== PROBLEM REQUIREMENTS ==
Transcribe the listing exactly; drop the images.

━━ DATA EXCERPT

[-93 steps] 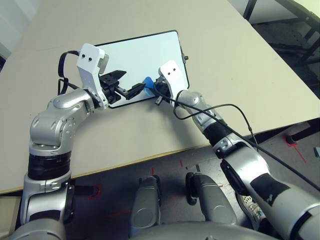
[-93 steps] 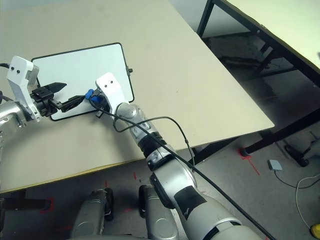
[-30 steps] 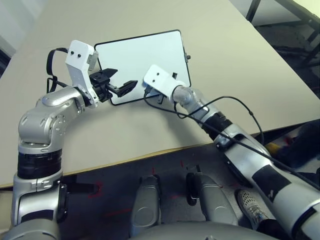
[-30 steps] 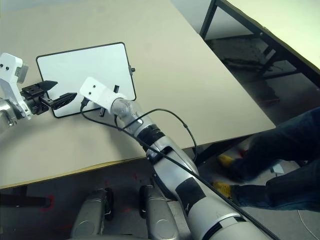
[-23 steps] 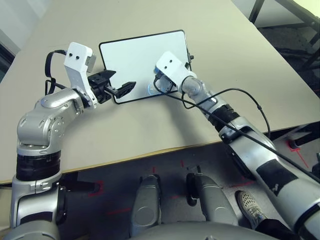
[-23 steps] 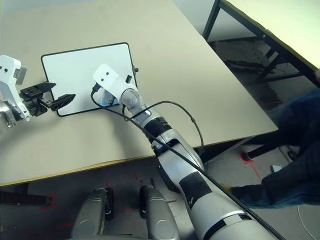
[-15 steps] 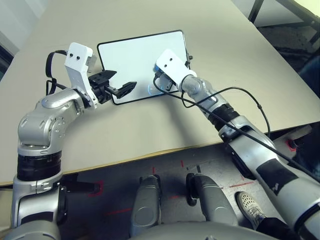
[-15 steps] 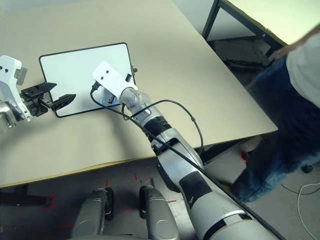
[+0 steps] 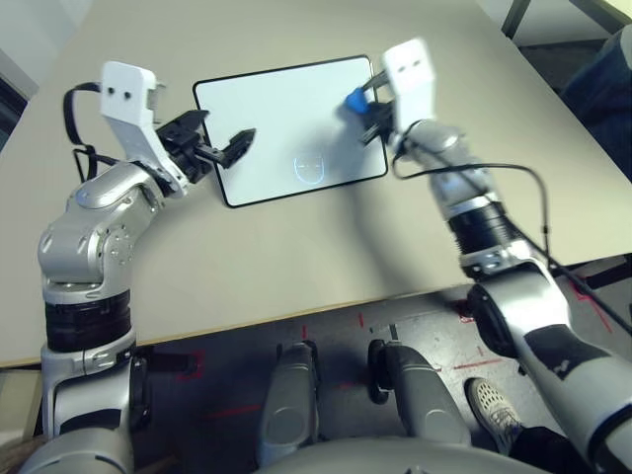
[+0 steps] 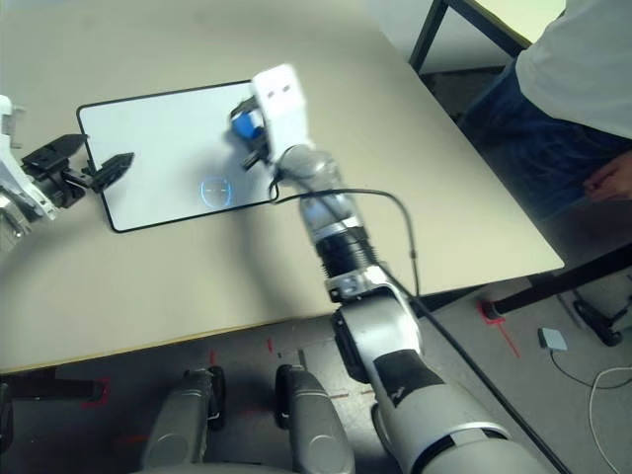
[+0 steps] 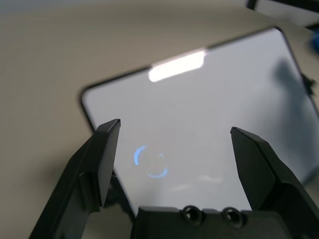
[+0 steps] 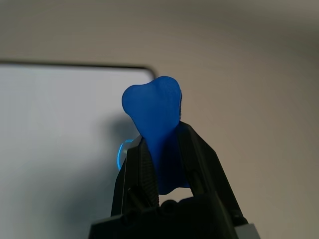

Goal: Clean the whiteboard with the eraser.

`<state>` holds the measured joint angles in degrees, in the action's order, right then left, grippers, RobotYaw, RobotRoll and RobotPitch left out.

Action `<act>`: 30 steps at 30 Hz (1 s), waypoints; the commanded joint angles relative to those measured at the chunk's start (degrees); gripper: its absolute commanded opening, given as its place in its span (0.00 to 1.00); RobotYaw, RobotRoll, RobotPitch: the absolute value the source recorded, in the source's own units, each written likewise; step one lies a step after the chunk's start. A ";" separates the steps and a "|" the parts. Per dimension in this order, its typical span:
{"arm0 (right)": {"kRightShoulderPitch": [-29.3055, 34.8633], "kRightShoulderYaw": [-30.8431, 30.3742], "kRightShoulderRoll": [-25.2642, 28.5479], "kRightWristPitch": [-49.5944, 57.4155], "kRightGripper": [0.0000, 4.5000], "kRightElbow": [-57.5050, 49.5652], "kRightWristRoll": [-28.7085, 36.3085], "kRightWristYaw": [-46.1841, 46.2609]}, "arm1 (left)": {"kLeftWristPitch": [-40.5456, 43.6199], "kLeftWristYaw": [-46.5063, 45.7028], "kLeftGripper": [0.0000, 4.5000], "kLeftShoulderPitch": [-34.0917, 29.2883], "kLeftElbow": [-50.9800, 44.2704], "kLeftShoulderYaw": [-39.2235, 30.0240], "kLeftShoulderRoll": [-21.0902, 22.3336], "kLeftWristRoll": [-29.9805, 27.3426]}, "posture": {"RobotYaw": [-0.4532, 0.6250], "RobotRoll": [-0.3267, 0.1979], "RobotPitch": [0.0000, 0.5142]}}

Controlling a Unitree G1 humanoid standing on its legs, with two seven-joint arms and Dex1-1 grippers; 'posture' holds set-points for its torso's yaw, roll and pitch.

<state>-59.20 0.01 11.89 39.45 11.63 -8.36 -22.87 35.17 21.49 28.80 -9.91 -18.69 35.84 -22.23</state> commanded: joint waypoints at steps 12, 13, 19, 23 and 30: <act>5.92 5.43 6.70 14.05 0.18 3.61 5.45 2.38 | -22.81 -7.50 1.00 -6.87 14.17 -11.98 1.13 7.74 | 0.52 0.62 0.34; 6.02 5.57 6.20 14.00 0.18 4.69 5.97 2.64 | -23.79 -7.54 1.00 -7.78 15.32 -12.57 1.12 7.78 | 0.52 0.62 0.34; 5.50 4.03 5.32 10.14 0.18 11.97 6.63 3.31 | -29.22 -7.77 1.00 -12.36 22.43 -14.95 2.05 8.05 | 0.53 0.62 0.35; 5.03 1.82 5.12 7.67 0.18 17.33 6.09 3.11 | -30.77 -8.40 1.00 -13.93 26.63 -16.59 1.91 7.73 | 0.54 0.62 0.35; 4.32 0.45 4.44 5.55 0.25 22.60 6.42 3.22 | -31.17 -8.65 1.00 -13.52 27.49 -16.03 1.22 7.26 | 0.54 0.62 0.36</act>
<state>-55.23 1.25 16.93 44.87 32.22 -2.28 -19.70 4.14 13.11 15.53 16.69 -34.79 37.33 -14.51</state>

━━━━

== ANSWER TO THIS PROBLEM ==
[-93 steps] 
[-93 steps] 
[-30 steps] 
[-30 steps] 
[-23 steps] 
[-23 steps] 
[-15 steps] 
[-15 steps] 
[+0 steps] 
[+0 steps] 
[+0 steps] 
[+0 steps] 

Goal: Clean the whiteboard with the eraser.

`<state>` holds the measured joint angles in degrees, in the action's order, right then left, grippers, RobotYaw, RobotRoll and RobotPitch left out.

Action `<act>`: 30 steps at 30 Hz (1 s), waypoints; the commanded joint angles relative to those measured at the chunk's start (degrees); gripper: its absolute commanded opening, given as its place in its span (0.00 to 1.00); RobotYaw, RobotRoll, RobotPitch: the absolute value the source recorded, in the source's own units, each written likewise; step one lies a step after the chunk's start. A ";" separates the steps and a "|" the parts. Per dimension in this order, its typical span:
{"arm0 (right)": {"kRightShoulderPitch": [-29.3055, 34.8633], "kRightShoulderYaw": [-30.8431, 30.3742], "kRightShoulderRoll": [-25.2642, 28.5479], "kRightWristPitch": [-49.5944, 57.4155], "kRightGripper": [0.0000, 4.5000], "kRightElbow": [-57.5050, 49.5652], "kRightWristRoll": [-28.7085, 36.3085], "kRightWristYaw": [-46.1841, 46.2609]}, "arm1 (left)": {"kLeftWristPitch": [-40.5456, 43.6199], "kLeftWristYaw": [-46.5063, 45.7028], "kLeftGripper": [0.0000, 4.5000], "kLeftShoulderPitch": [-34.0917, 29.2883], "kLeftElbow": [-50.9800, 44.2704], "kLeftShoulderYaw": [-39.2235, 30.0240], "kLeftShoulderRoll": [-21.0902, 22.3336], "kLeftWristRoll": [-29.9805, 27.3426]}, "posture": {"RobotYaw": [-0.4532, 0.6250], "RobotRoll": [-0.3267, 0.1979], "RobotPitch": [0.0000, 0.5142]}}

Controlling a Unitree G1 humanoid standing on its legs, with two seven-joint arms and Dex1-1 grippers; 'posture' holds set-points for its torso's yaw, roll and pitch.

<state>-59.20 0.01 11.89 39.45 11.63 -8.36 -22.87 35.17 21.49 28.80 -9.91 -18.69 35.84 -22.23</state> commanded: joint waypoints at steps 12, 13, 19, 23 and 30: <act>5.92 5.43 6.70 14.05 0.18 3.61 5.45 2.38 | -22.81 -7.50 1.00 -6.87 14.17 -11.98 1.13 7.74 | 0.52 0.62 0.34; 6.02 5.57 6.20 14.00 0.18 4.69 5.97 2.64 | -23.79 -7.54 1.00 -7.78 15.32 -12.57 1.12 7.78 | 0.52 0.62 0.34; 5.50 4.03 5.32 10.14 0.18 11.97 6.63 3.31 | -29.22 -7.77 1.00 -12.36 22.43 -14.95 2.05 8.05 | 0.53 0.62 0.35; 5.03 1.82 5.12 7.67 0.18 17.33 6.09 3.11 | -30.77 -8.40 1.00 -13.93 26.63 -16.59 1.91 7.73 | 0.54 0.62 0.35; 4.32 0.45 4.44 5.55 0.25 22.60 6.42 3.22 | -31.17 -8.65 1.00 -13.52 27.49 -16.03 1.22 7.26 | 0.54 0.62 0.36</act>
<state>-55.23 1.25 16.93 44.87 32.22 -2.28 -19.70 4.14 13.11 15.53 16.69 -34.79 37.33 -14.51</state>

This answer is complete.